YOUR GOAL
From the listing below, return every line with the string "camera" in it.

RECORDS FOR THE TASK
__________________________________________________

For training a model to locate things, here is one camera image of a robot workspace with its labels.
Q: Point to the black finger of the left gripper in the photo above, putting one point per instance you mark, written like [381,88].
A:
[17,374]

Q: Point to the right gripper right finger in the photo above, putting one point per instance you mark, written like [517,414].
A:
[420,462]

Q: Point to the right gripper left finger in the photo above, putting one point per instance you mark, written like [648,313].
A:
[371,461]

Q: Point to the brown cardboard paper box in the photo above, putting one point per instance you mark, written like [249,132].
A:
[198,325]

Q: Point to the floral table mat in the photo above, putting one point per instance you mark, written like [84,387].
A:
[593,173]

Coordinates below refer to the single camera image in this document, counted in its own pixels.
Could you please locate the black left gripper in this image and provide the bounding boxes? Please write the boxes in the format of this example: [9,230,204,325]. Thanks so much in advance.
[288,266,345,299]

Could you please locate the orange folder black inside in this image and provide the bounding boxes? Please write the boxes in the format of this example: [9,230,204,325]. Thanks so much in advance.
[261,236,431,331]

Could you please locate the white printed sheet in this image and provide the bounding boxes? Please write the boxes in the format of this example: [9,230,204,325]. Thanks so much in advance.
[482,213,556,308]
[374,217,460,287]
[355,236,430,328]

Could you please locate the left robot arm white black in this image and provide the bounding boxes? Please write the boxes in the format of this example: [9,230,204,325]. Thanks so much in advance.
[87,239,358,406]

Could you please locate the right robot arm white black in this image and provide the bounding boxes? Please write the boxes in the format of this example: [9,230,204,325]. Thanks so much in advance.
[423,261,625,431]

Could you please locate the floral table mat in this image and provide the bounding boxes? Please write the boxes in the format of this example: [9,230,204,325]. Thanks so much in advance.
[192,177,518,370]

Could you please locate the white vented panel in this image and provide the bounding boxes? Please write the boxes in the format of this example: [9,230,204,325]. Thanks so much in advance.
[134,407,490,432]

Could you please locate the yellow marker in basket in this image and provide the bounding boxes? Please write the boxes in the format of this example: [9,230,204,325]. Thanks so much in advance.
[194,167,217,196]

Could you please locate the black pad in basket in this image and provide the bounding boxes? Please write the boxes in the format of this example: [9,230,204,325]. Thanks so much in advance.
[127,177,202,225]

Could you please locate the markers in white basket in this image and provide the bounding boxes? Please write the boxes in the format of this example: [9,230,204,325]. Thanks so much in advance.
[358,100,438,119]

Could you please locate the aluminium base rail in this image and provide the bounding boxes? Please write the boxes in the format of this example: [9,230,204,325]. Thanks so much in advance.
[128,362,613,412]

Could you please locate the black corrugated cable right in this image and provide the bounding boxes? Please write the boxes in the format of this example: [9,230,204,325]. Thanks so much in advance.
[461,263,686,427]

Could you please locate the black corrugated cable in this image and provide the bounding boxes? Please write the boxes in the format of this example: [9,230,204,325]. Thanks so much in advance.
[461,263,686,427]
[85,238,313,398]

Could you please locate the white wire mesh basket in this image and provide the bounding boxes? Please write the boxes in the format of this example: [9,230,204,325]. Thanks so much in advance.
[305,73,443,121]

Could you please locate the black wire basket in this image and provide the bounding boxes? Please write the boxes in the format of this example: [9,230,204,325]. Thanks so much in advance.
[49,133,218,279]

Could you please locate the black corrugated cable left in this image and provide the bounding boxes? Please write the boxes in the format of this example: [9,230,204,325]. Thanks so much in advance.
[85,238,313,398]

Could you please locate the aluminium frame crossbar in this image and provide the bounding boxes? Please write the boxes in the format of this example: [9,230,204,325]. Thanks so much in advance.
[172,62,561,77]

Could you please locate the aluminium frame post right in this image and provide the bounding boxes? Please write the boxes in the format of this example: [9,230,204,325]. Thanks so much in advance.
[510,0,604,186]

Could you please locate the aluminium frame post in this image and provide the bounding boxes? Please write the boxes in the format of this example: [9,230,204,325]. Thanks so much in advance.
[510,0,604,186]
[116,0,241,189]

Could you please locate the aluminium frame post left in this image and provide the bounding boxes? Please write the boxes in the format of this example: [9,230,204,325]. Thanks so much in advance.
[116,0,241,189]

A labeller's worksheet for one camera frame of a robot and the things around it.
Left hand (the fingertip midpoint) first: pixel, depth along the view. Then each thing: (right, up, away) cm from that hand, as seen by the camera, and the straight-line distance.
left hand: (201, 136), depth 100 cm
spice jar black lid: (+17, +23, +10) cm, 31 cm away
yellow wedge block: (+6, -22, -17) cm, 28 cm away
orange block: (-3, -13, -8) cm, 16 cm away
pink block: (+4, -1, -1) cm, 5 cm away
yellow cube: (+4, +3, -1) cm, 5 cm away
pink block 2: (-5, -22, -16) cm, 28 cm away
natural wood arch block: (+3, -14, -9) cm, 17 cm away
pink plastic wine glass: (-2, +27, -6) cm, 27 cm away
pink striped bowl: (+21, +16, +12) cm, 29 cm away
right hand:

__________________________________________________

ANSWER SPACE
For training a model to locate things, here is one camera image of a robot workspace with its labels.
Coordinates below refer to the single camera image in this document, counted in its own pixels.
A labeller's worksheet for one camera frame of a robot and the things around it.
Left hand (the fingertip midpoint) first: pixel, depth along the view. Then each thing: (right, up, away) cm from that hand, as seen by the camera, and the straight-line distance.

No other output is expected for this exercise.